# Ball Pythons For Sale!



## PremierPythons (May 16, 2007)

http://www.reptilesdownunder.com/ahc/animal.php?saleID=12958


Uh Oh! lol... Me thinks Donna's gonna get in trouble...


----------



## moosenoose (May 16, 2007)

:lol: Get em while they're hot!!! :lol:


----------



## cmclean (May 16, 2007)

She is in the STATES USA.,,,,


----------



## mrsshep77 (May 16, 2007)

So why did she try and advertise on an aussie website??? And it says Victoria!!!
Naughty Naughty!!
Mell


----------



## hornet (May 16, 2007)

no, it says shes in victoria


----------



## newtosnakes (May 16, 2007)

You're too late, I have just bought them all.

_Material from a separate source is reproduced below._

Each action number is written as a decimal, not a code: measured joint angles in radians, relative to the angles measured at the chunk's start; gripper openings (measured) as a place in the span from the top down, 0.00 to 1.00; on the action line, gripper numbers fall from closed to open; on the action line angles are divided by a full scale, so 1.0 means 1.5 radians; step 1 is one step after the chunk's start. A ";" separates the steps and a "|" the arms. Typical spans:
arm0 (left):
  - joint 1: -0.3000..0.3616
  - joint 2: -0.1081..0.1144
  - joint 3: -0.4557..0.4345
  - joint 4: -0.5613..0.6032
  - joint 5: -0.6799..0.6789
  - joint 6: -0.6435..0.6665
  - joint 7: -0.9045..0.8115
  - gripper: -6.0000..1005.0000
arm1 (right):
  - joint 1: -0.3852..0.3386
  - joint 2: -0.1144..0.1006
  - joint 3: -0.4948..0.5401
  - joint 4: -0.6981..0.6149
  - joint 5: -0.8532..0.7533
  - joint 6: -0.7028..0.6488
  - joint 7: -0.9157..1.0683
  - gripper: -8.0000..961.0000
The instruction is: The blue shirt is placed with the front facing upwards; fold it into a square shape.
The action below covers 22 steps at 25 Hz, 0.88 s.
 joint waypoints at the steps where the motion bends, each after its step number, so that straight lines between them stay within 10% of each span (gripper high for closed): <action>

I know a bargain when I see one! Now all just promise me you won't tell NPWS....


----------



## Retic (May 16, 2007)

Thats a good price.


----------



## Wolfgang (May 16, 2007)

Emailed for photo's, this was the reply

they are still available and are well trained and have never bitten any body and will be coming from the united republic of victoria-cameroon which is just a 7 8-9 hours flight.so if k by you then i can send you some pics.
waiting.


----------



## da_donkey (May 16, 2007)

HAHAHAHAHAHAHAHAH:lol: Camaroon again :lol: HAHAHAHAHAHAHAHAHAHA

Donk


----------



## Retic (May 16, 2007)

Damn, does that mean I have lost my money ?


----------



## sxc_celly (May 16, 2007)

lol. im so sick of these animals being sold from cameroon. Ive been offered, monkeys, fennec foxes, a cougar, ball pythons, and more, all from Cameroon. I think there's a HUGE scam over there at the moment, i bet half these animals dont exist. Just emailed her, and told her what;s what!


----------



## Hoppa1874 (May 16, 2007)

where the.. is camaroon????


----------



## sxc_celly (May 16, 2007)

Africa


----------



## sxc_celly (May 16, 2007)

She replied back to me saying she is based in Victoria. My understanding is, the snakes are located in Cameroon, but she's in VIC so she basically lives here and is still trying to sell exotic snakes to Australians.


----------



## Hoppa1874 (May 16, 2007)

WOW.. how dumb... surely she is aware of the repercusions..
or is it a total scam.. where she takes ur money and runs..????????


----------



## sxc_celly (May 16, 2007)

Probably. Ive had a few emails from her. Sounds like a major scam. Best not spook her, authorities are already onto it.


----------



## sxc_celly (May 16, 2007)

Here's a reply i got back after explaining twice that we cant have them here. 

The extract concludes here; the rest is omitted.